In this manner, a MIP will build and nurture a scientific ecosystem, which includes in-house research scientists, external users and other contributors who share tools, codes, samples, data, and know-how in order to strengthen collaboration among the scientists and enable them to work together in a new modality. MIPs, collectively, contribute to the creation of a new culture for future scientific endeavor.

II. PROGRAM DESCRIPTION

Materials Innovation Platforms (MIP) is a mid-scale infrastructure program in DMR that supports transdisciplinary research and education, cutting-edge tools, and knowledge sharing in key enabling areas of national priority. The MIP Program aligns with the Materials Genome Initiative (MGI), which strives to "discover, manufacture, and deploy advanced materials twice as fast, at a fraction of the cost." A 2014 NSF Mathematical and Physical Sciences (MPS) Advisory Subcommittee study, Closing the Loop: Materials Instrumentation, points out the opportunity to advance materials science through targeted, shared, mid-scale  infrastructure investments. The MIP Program is designed to fill this need. It also embodies several of NSF's "Ten Big Ideas," including Growing Convergence Research, Harnessing the Data Revolution, Mid-scale Research Infrastructure. The research topics of specific MIP proposals may also be of high relevance to other Big Ideas such as Future Work at the Human-Technology Frontier, Quantum Leap, and/or Understanding the Rules of Life.

Fiscal Year 2019 MIP Competition

As highlighted in the Closing the Loop: Materials Instrumentation report, advancing the field of materials synthesis represents a unique opportunity to reclaim US leadership in this domain which could lead to the next generation of breakthroughs in materials science and engineering. As an example, the report states, "The growing areas of soft and bio-inspired materials are just beginning to explore rich new horizons of complexity and functionality that require their own set of innovative synthesis techniques." This second MIP competition focuses on the convergence of materials research with biological sciences for developing new materials. New ways of synthesis/processing of complex materials with novel functionalities are of high priority. Scalable and sustainable synthesis/processing approaches are also of high interest. In addition, MIPs are expected to make full use of opportunities provided by engaging the emerging field of data science.
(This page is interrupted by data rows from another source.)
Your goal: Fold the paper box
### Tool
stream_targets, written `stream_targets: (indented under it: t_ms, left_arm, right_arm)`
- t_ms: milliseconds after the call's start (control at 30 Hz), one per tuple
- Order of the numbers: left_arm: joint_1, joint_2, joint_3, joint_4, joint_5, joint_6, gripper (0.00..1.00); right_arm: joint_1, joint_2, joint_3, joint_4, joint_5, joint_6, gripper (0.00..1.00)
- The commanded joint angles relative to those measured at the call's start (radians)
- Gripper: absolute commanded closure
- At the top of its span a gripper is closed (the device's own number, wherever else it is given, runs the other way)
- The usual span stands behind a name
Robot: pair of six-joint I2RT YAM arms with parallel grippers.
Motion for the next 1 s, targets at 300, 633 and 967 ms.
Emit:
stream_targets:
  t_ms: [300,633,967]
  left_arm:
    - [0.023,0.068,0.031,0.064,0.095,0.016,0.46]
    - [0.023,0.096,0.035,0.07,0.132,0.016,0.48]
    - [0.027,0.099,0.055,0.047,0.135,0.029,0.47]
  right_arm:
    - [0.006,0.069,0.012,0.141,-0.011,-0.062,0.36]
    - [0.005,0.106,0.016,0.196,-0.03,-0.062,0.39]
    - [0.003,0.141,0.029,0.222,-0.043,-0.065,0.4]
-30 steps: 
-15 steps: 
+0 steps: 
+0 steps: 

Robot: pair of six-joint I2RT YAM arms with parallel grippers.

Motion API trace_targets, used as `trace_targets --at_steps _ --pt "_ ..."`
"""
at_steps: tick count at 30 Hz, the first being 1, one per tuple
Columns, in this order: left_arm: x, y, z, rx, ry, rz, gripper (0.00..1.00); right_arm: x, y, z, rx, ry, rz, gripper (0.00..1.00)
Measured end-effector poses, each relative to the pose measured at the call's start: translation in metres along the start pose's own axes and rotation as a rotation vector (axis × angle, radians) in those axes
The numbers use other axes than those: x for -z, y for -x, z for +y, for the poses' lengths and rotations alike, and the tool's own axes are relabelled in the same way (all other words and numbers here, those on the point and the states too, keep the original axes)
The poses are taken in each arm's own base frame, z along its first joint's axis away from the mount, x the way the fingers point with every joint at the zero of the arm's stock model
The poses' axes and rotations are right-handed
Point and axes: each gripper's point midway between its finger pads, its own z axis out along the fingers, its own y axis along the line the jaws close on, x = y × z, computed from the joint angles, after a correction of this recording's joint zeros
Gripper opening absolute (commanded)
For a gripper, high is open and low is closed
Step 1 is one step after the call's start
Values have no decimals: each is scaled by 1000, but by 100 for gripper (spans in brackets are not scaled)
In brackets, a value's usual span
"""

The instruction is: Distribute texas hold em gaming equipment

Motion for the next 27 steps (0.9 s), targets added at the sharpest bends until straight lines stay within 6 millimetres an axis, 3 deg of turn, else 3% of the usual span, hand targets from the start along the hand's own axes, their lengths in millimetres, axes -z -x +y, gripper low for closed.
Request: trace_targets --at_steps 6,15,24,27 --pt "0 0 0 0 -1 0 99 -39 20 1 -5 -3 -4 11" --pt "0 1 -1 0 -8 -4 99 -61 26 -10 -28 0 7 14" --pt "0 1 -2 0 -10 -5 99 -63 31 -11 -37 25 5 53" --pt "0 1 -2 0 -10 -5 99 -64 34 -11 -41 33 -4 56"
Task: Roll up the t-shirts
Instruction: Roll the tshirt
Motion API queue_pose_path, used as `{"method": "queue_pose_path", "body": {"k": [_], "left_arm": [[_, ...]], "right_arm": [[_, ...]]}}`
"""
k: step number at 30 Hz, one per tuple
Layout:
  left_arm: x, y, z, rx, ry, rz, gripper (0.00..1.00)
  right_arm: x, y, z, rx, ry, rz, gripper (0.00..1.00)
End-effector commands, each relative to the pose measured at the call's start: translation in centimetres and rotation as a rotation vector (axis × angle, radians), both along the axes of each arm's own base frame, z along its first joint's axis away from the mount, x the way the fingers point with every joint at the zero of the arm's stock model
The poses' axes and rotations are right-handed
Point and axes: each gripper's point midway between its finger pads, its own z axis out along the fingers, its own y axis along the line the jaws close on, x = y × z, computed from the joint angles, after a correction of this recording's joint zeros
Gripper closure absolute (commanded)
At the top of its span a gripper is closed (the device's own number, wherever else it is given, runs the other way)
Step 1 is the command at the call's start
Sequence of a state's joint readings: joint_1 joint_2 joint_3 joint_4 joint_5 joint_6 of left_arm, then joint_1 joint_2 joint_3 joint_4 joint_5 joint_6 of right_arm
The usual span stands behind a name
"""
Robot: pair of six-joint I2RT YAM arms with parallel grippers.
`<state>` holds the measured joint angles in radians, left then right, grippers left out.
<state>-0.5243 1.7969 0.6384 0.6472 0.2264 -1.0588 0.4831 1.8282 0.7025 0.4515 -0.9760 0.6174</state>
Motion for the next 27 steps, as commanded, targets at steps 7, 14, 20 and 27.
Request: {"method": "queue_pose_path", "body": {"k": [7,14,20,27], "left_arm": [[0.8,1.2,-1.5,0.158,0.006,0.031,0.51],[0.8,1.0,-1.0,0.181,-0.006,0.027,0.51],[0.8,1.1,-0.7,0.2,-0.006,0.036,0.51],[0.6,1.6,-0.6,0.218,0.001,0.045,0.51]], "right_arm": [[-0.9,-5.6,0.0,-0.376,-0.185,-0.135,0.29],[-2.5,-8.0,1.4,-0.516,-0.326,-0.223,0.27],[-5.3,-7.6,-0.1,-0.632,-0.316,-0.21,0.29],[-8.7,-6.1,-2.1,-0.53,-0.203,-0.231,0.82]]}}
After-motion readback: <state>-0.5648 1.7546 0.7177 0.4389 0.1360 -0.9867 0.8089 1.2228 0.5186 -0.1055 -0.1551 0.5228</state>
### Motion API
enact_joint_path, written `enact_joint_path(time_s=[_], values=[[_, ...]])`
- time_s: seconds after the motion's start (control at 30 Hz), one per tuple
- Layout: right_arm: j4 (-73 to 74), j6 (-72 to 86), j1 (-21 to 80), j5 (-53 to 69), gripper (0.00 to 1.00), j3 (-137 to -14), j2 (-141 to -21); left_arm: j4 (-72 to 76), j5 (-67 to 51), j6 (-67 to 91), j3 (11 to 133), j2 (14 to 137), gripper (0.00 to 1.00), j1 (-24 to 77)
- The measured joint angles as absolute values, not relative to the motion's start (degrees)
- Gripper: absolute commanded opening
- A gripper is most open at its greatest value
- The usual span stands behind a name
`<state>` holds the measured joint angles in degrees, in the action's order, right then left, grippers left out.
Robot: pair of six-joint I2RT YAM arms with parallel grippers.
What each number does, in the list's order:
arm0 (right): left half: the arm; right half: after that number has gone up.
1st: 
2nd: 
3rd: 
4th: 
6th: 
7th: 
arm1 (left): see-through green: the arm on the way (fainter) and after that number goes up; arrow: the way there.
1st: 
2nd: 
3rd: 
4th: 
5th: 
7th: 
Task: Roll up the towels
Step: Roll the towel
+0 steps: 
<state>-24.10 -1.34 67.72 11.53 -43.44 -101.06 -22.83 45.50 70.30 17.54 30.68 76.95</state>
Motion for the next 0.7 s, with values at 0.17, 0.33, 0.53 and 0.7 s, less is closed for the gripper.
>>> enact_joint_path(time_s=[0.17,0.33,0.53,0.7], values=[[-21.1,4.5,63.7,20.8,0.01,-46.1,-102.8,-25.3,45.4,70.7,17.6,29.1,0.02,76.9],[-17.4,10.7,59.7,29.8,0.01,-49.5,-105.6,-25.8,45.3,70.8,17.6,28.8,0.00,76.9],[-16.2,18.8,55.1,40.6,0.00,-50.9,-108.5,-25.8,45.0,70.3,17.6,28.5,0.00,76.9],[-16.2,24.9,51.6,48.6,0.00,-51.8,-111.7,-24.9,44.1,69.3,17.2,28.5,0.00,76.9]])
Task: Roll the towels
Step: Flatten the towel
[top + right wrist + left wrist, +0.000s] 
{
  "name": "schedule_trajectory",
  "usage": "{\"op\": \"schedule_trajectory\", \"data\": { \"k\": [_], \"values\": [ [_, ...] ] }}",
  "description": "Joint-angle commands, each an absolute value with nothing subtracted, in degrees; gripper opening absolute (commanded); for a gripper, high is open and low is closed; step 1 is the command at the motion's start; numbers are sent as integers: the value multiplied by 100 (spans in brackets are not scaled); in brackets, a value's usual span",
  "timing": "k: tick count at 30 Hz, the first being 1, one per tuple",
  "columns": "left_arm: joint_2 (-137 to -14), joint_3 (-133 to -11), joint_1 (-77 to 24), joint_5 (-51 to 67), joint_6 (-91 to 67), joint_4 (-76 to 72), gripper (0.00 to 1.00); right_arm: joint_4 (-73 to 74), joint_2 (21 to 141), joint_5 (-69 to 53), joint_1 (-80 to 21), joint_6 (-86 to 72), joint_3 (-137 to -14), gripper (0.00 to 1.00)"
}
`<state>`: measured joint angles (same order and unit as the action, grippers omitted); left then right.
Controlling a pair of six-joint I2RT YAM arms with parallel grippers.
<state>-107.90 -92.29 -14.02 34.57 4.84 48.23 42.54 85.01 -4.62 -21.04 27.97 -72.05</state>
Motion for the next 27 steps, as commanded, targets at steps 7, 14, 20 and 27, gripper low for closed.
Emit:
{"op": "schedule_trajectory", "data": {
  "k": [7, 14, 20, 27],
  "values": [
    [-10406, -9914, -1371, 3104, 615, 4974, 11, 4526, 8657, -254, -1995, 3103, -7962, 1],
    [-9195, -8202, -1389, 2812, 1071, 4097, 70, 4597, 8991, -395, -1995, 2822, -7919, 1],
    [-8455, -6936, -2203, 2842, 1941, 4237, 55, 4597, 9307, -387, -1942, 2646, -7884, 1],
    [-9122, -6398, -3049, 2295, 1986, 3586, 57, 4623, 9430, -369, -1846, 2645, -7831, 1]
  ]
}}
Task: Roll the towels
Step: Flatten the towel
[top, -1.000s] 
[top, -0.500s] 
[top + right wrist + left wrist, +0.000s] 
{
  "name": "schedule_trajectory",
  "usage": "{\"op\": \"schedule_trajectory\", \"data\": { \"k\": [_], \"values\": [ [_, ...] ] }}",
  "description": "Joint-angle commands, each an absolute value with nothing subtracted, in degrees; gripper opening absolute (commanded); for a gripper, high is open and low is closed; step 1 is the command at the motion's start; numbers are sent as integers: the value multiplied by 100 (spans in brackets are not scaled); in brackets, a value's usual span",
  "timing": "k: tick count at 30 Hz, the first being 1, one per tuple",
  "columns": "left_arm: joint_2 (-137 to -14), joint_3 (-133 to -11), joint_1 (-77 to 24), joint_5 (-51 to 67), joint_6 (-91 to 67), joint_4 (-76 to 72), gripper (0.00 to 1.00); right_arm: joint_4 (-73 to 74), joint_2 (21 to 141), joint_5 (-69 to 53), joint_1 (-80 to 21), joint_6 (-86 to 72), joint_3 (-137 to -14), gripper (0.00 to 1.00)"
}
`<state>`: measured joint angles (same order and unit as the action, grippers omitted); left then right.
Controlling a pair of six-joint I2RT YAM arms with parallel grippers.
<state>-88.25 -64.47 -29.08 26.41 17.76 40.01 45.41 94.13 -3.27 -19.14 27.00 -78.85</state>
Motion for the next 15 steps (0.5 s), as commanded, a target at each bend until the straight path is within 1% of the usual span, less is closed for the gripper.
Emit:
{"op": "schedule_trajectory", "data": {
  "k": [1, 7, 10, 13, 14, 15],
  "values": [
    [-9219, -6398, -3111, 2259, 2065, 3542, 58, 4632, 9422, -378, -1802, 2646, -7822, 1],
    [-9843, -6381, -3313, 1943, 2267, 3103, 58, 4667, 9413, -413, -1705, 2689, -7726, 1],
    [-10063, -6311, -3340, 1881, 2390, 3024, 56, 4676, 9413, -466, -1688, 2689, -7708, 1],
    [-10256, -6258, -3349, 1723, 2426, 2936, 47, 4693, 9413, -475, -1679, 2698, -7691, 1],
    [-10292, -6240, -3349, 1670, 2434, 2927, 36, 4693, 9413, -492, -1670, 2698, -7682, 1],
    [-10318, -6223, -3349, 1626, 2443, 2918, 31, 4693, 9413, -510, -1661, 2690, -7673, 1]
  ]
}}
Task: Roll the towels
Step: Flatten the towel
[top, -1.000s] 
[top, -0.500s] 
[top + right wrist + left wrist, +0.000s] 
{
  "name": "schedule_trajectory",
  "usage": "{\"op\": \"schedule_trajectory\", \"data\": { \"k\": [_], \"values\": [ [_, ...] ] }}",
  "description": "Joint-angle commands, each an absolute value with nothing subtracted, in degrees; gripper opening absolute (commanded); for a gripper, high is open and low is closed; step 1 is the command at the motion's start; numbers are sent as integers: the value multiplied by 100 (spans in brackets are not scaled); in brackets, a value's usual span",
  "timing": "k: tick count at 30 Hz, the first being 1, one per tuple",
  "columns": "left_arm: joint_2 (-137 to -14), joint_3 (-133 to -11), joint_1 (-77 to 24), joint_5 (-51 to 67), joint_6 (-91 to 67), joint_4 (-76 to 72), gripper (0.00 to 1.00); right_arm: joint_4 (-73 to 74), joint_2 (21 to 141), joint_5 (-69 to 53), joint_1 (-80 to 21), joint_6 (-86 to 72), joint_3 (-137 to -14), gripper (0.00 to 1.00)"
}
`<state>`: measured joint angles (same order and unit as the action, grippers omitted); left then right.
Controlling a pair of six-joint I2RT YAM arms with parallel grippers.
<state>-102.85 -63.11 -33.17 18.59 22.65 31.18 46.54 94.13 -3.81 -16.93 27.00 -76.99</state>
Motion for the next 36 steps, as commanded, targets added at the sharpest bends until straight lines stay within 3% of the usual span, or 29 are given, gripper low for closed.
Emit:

A successful MIP must be transformational, focus on a grand challenge or challenges of fundamental research, and align with national priorities. Some grand challenges are identified in, as examples, the 2007 National Academy Report Condensed-Matter and Materials Physics: The Science of the World Around Us, 2008 National Academy Report Inspired by Biology: From Molecules to Materials to Machines, 2012 Biomaterials Workshop Report, and 2016 Workshop Report on Frontiers in Polymer Science and Engineering. A common theme in these reports is that many of these grand challenges will not be overcome by one discipline alone and must be addressed through a transdisciplinary approach that utilizes expertise in materials science, physics, chemistry, engineering, biology, mathematics, and computer science. A convergence of ideas, approaches and technologies from diverse fields of knowledge will stimulate innovation and discovery. A highly successful MIP builds a new Platform for complex materials through convergence of expertise from various fields that have different perspectives to address a common grand challenge of multiple disciplines.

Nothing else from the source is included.